* [What is needed] From the material below, return every line that includes "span".
Dataset content section start
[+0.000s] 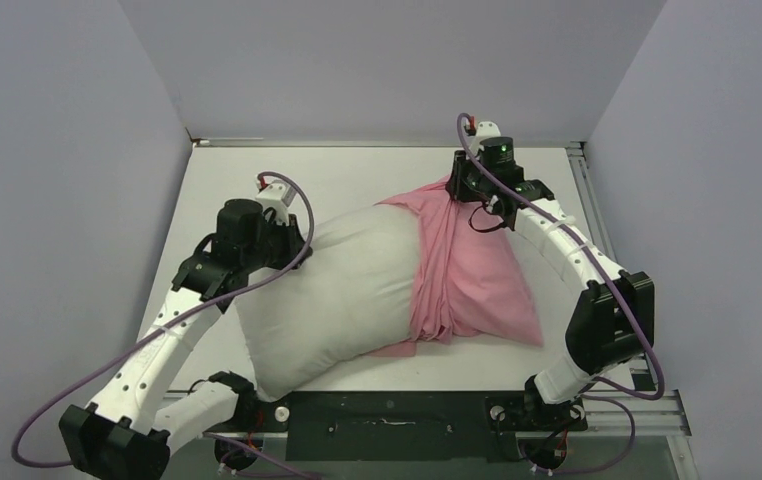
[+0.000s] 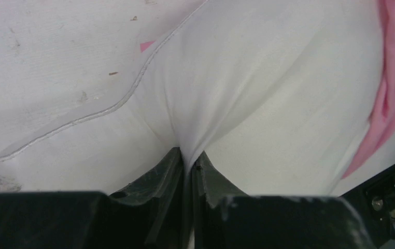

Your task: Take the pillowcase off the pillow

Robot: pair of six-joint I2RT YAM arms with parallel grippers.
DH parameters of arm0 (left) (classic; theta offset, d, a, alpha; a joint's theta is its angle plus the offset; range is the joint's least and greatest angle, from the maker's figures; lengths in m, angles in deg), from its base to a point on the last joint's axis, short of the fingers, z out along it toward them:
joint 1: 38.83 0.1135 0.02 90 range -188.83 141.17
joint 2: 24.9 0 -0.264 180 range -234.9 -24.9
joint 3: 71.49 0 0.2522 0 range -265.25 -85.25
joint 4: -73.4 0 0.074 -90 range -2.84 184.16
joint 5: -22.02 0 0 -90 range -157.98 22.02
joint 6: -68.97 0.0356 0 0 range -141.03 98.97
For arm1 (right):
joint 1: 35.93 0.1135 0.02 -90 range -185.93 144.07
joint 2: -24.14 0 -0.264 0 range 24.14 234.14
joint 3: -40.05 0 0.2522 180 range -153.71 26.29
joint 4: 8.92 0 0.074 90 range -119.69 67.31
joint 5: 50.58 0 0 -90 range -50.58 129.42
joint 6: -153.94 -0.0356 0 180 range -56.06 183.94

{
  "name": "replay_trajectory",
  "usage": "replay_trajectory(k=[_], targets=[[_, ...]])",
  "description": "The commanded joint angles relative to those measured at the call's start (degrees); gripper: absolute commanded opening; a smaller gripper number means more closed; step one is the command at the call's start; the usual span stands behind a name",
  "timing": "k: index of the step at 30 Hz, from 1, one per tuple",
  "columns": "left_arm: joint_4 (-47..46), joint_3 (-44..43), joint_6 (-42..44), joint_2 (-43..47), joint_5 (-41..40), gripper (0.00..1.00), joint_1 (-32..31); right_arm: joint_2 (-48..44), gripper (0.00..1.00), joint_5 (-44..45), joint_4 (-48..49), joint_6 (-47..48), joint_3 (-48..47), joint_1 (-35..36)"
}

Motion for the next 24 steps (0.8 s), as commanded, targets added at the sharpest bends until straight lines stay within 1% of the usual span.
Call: replay_trajectory(k=[1,5,9,10,11,13,18,24], targets=[[-3.99,-4.20,0.09,-5.85,-6.57,0.15,1.61,-3.77,0.27,0.04,6.28,0.42,-0.20,-1.22],[-4.28,-9.07,1.46,-9.32,-7.78,0.32,1.49,-7.41,0.40,-0.54,5.69,0.56,1.62,-0.22],[-5.45,-11.01,3.48,-7.98,-8.32,0.47,0.22,-12.04,0.53,-0.99,4.98,0.40,5.71,1.01],[-5.45,-11.21,4.14,-7.50,-8.87,0.50,-0.74,-13.26,0.58,-1.16,4.84,0.50,6.79,1.44],[-5.47,-11.28,5.04,-7.00,-9.32,0.52,-2.10,-14.26,0.61,-1.19,4.60,0.78,8.07,1.84],[-5.61,-10.92,7.28,-5.67,-11.88,0.54,-6.14,-16.35,0.67,-1.07,3.48,1.11,10.32,2.41],[-6.55,-9.12,11.68,-1.93,-15.81,0.61,-19.57,-21.45,0.80,-0.23,-2.27,1.18,14.42,3.69],[-6.46,-7.04,13.59,-2.44,-19.80,0.72,-32.74,-26.82,0.92,0.08,-10.35,0.82,18.23,6.40]])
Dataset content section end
* [Solution to this problem]
  "description": "The commanded joint angles relative to those measured at the call's start (degrees); gripper: absolute commanded opening; a smaller gripper number means more closed; step one is the command at the call's start; the usual span stands behind a name",
Motion for the next 24 steps (0.8 s), as commanded, targets added at the sharpest bends until straight lines stay within 1% of the usual span.

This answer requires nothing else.